Many doctors now believe that there should be more testing of young people, before they even reach puberty. It is thought that there are now many more children falling into the high-risk groups.
Just whose fault is it and what is more important, who is going to take responsibility and do something about it?
We now know that one in ten children have cholestorol levels which are likely to impact negatively on their future health, probably for the rest of their lives. Do 'we' not owe them a better start in life than this?
When we learn of how families in the third world lose children because there is simply not enough food, we can understand that individual parents there are close to powerless, when trying to improve their children's prospects.
This is just not the case in our 'civilized' western society.

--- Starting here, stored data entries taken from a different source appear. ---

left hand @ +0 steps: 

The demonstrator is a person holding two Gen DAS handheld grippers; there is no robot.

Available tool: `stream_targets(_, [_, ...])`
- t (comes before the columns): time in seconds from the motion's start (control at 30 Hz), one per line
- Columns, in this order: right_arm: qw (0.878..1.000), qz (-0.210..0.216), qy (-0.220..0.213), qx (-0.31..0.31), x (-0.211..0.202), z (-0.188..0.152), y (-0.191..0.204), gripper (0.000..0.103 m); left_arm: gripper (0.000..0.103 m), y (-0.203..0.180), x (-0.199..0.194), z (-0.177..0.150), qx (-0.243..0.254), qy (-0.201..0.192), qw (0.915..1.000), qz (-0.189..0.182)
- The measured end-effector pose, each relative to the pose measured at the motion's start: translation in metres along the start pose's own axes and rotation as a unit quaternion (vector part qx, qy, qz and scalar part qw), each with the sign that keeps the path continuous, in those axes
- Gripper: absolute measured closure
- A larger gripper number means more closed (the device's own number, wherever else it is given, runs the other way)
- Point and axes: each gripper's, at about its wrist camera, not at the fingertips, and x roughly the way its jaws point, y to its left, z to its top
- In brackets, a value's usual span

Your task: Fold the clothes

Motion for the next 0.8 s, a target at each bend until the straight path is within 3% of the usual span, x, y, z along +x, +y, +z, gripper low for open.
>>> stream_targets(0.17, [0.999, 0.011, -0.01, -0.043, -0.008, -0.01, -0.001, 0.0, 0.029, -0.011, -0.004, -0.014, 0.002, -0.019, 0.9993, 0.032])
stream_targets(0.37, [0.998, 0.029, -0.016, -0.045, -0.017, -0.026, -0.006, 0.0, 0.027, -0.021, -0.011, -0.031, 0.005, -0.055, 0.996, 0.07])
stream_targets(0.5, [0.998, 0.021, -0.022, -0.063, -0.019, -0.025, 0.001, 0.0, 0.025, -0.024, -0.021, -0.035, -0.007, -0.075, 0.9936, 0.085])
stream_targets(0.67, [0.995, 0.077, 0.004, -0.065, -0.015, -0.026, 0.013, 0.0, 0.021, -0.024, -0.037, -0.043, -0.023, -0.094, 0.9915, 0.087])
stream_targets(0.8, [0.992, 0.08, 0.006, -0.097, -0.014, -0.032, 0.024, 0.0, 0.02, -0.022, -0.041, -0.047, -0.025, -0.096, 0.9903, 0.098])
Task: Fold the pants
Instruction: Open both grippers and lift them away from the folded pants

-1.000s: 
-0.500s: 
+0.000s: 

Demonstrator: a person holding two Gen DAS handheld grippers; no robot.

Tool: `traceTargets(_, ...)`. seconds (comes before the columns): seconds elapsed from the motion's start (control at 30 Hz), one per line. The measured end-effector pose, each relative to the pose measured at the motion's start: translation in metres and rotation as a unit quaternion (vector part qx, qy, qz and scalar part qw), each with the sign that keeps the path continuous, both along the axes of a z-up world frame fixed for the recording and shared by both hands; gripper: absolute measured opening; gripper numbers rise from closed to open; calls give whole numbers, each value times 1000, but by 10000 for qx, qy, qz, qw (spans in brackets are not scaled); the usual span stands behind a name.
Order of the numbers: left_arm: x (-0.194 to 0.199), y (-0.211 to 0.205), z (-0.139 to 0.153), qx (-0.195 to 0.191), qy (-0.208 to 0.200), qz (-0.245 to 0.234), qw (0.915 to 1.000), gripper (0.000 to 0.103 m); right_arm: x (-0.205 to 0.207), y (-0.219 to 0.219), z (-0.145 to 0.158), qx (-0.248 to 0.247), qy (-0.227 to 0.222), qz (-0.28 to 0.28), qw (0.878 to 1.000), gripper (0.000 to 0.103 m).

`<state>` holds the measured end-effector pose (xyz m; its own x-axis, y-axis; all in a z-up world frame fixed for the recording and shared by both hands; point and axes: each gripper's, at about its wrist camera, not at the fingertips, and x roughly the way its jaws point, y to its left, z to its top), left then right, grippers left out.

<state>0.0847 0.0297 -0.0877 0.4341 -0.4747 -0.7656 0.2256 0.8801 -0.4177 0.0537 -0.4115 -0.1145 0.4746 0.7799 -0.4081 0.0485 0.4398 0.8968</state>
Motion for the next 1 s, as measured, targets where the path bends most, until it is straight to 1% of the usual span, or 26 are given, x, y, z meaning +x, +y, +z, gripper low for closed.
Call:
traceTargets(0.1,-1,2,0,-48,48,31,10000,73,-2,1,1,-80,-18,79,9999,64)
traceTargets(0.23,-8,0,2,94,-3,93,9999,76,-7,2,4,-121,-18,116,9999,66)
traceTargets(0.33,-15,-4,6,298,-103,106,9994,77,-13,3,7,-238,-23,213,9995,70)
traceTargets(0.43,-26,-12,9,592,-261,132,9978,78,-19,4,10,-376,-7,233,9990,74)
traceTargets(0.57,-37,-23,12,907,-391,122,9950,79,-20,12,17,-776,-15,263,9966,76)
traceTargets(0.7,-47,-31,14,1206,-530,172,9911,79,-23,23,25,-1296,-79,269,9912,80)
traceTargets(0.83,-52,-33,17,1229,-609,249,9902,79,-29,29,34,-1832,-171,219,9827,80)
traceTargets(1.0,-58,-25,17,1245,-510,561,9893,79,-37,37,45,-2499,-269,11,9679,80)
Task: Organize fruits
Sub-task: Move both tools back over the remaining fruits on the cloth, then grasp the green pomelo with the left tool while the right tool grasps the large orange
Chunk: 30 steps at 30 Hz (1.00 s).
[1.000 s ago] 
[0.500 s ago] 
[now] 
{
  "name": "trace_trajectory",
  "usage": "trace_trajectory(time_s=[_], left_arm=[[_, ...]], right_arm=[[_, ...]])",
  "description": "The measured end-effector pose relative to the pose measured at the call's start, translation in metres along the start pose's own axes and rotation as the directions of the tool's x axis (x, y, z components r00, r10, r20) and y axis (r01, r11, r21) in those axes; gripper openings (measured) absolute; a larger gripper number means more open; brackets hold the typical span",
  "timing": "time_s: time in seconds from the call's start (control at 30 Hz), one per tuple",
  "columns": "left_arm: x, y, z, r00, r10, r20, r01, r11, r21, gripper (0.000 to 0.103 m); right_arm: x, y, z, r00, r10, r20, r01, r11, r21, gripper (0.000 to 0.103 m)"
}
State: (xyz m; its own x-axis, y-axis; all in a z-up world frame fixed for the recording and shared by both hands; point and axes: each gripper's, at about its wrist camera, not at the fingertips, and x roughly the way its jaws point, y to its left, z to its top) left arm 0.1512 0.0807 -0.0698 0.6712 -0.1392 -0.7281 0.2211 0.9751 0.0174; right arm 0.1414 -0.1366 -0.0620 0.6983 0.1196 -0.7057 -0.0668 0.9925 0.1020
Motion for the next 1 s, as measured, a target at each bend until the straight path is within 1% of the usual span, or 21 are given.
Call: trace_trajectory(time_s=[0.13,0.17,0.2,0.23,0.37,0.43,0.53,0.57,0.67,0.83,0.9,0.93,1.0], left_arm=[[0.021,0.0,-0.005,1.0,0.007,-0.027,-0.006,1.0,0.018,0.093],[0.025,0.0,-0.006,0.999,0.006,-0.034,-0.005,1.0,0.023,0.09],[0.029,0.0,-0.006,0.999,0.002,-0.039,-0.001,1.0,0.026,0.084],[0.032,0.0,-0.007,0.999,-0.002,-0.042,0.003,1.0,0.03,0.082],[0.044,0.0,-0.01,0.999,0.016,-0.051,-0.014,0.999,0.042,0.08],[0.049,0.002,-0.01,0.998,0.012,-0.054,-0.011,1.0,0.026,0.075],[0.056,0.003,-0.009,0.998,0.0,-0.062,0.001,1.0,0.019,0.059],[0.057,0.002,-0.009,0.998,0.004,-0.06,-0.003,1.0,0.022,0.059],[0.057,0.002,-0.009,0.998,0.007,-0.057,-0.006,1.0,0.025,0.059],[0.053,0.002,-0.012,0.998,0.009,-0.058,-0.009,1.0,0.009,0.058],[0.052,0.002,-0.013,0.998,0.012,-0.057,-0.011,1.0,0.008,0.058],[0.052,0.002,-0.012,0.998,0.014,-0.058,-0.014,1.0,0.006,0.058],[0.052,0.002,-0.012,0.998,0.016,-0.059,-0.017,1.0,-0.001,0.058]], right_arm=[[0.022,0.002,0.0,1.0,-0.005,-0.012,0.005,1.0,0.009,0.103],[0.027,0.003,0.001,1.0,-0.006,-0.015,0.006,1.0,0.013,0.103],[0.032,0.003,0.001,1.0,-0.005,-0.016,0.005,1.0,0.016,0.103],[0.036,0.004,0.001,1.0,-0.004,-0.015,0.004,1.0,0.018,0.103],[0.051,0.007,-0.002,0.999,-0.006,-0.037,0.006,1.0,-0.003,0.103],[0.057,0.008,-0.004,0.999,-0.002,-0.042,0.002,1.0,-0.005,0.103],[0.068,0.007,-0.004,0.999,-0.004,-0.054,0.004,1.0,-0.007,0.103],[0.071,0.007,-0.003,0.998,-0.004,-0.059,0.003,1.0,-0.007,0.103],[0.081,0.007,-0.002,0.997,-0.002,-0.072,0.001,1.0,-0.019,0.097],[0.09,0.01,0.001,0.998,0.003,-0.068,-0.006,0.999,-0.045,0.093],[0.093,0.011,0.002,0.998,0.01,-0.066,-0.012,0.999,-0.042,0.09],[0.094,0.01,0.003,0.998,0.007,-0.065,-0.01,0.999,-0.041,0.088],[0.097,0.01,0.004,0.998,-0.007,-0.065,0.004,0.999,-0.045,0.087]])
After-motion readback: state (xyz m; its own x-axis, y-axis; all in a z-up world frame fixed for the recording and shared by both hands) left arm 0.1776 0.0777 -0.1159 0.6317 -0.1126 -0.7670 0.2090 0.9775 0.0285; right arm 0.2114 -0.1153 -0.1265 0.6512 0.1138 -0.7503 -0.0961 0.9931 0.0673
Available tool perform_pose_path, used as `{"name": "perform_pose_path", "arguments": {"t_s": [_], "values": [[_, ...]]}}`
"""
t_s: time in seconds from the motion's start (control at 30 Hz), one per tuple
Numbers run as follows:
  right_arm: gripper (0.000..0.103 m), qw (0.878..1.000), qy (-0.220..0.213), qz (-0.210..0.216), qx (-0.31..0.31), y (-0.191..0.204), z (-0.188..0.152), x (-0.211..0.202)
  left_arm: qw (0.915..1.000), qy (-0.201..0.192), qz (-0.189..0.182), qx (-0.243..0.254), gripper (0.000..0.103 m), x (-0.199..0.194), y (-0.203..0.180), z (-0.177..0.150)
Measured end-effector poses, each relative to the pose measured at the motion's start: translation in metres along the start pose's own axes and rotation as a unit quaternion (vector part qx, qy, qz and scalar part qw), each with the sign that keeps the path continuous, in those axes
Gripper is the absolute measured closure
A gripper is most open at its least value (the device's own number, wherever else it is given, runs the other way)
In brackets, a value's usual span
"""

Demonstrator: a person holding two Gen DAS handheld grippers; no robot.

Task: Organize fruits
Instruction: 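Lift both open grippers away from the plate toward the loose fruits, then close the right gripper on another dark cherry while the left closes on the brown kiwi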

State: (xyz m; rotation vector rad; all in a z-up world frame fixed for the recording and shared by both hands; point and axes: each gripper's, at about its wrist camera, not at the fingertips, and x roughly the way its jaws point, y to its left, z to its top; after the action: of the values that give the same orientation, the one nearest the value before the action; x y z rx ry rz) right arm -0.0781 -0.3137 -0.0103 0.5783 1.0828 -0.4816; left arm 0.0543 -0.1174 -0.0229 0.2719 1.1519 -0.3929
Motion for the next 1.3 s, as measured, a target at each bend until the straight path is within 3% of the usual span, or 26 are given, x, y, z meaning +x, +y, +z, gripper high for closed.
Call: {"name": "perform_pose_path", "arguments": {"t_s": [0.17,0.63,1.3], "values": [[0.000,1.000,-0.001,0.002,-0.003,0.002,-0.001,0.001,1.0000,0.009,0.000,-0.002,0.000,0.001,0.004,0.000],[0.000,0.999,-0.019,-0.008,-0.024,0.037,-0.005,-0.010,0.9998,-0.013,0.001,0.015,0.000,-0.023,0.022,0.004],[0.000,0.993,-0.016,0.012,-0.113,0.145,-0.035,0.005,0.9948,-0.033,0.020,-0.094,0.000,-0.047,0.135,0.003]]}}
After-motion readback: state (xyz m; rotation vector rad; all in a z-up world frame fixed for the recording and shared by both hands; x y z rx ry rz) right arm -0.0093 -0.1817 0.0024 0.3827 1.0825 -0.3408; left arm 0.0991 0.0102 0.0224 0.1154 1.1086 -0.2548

Very few parents do not have the power to give their kids the food they need to thrive. Most of the time, the necessary food can enjoyed as an experience in itself. Indeed eating and drinking socially is considered a right rather than a privilege by a great many of us.
I have to ask myself often why it seems to be beyong the wit of many to guide their children into enjoying this relatively bounteous lifestyle, without turning into 'lard-buckets'.
People become rightly incensed when there is evidence of children being abused, whether it be physical, sexual or mental cruelty.
I am afraid that I perceive parents allowing their children to put their future health at risk, simply by over-indulgence, as a very similar form of abuse.
It perhaps does not have the intended cruelty of the other forms, but to think it is not as bad is like considering the results of a road accident to be 'better' than injuries sustained as the results of being beaten up.
I know of very few parents who do not say that they want the best for their children. A wonderful old-fashioned saying states that 'fine words butter no parsnips'.
Improving their long-term health prospects might well take more than reducing the amount of butter on the parsnips eaten by our up-coming generations.